Aquifer Resources in Wallonia

Every year almost 420 million cubic metres of water are collected in Wallonia with almost 80% coming from the underground water table - the aquifers.

These have been well charted, and it is possible to estimate their total reserves with reasonable accuracy. They are, however, unevenly distributed below Wallonia.

Finding Water

Water is a natural gift from the clouds. It accumulates naturally in two ways, surface water and underground water.

Protecting Water

All human activity impacts on, and pollutes the environment. Water resources are more and more affected.

In line with the decisions of the Walloon Region, the water operators have taken a number of concrete steps to protect water collection sites: hydro-geological studies, establishing protective zones, purchasing land around collection points, development and careful management of green zones, strict and regular controls.

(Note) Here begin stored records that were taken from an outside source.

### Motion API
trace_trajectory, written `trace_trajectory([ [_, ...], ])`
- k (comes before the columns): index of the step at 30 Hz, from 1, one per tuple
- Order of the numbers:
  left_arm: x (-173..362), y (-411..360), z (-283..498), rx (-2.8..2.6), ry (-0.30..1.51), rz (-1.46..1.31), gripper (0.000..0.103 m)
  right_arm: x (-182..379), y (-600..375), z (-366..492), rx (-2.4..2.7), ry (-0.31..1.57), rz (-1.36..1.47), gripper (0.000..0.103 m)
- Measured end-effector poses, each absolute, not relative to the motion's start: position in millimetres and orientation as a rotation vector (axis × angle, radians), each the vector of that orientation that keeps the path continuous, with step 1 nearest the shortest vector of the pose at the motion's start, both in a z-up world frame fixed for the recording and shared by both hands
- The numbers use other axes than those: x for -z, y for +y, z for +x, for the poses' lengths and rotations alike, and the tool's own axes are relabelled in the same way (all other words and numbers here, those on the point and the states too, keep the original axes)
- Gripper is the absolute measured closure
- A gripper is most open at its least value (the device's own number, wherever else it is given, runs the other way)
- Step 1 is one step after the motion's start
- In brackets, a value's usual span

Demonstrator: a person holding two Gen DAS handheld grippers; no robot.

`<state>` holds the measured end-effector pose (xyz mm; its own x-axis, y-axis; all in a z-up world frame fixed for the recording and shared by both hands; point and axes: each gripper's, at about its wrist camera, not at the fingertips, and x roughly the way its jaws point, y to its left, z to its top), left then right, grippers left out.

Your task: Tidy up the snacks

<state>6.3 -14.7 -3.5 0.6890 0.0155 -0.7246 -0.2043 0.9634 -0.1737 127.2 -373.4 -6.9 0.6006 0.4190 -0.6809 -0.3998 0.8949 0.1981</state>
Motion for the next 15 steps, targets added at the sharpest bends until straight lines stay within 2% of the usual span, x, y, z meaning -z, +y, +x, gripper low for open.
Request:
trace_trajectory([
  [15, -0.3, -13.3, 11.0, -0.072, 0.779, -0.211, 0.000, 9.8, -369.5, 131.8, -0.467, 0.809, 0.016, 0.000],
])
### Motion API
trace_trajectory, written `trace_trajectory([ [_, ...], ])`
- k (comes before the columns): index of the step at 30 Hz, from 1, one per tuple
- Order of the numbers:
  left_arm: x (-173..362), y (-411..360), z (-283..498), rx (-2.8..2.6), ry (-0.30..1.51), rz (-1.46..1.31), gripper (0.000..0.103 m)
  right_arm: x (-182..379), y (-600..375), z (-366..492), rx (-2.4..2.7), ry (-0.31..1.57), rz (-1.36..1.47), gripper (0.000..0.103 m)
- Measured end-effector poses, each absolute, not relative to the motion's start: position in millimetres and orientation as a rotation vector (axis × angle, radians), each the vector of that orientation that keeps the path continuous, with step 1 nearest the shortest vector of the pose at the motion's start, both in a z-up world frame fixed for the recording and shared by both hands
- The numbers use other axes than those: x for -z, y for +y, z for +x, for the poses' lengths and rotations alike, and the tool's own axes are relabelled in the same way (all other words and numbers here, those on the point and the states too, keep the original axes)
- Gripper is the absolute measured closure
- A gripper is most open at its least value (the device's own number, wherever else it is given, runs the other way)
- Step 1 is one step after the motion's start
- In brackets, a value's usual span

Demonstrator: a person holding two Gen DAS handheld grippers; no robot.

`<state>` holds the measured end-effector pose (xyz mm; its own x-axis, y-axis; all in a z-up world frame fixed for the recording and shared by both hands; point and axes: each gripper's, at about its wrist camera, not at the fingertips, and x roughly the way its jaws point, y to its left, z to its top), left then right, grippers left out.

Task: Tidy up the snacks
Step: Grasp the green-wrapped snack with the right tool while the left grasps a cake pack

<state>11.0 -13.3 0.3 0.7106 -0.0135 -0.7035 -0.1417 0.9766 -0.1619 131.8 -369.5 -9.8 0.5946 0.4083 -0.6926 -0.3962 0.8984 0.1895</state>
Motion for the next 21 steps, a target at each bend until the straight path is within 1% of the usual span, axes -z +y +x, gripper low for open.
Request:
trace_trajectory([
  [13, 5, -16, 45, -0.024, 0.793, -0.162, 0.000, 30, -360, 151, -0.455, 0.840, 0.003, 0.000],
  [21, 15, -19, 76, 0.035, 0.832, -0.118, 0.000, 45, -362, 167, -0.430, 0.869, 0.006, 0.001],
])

Protecting Water Resources involves their long-term management.

Water Treatment

Water, wherever it comes from, can only very rarely be allowed into the supply system without undergoing treatment. The underground water, which accounts for 80% of water collected in Wallonia must generally be aerated. In addition it is generally disinfected using a chlorine treatment for the bacteriological safety of the consumer. In some cases water has to undergo additional treatment to filter out particles of naturally-occurring elements such as iron and manganese. Nitrates are dealt with through special processes.

Surface water is more exposed to pollution and accordingly requires more elaborate purification. This takes place in several stages: passage through mesh filters, additive treatments, oxygenation, decantation, filtration and sterilisation.

Monitoring the Water Supply

Right from the collection points, strict controls exist at every stage of water production and supply.

Samples are sent for laboratory testing where they are registered and meticulously analysed. The laboratory equipment is at the leading edge of its technology. This allows the samples to be controlled to higher standards than those required by legislation. The slightest risk is instantly identified - allowing the competent services to act immediately.

Storing Supply Water

The demand for water varies during the day. In order to respond to consumer demand, treated water is stored in reservoirs and water towers. In addition to their reliability and security, these are now also planned to blend in with their surrounding landscape. In addition to their function of guaranteeing constant supply, these installations also provide the water pressure necessary for optimal consumer service.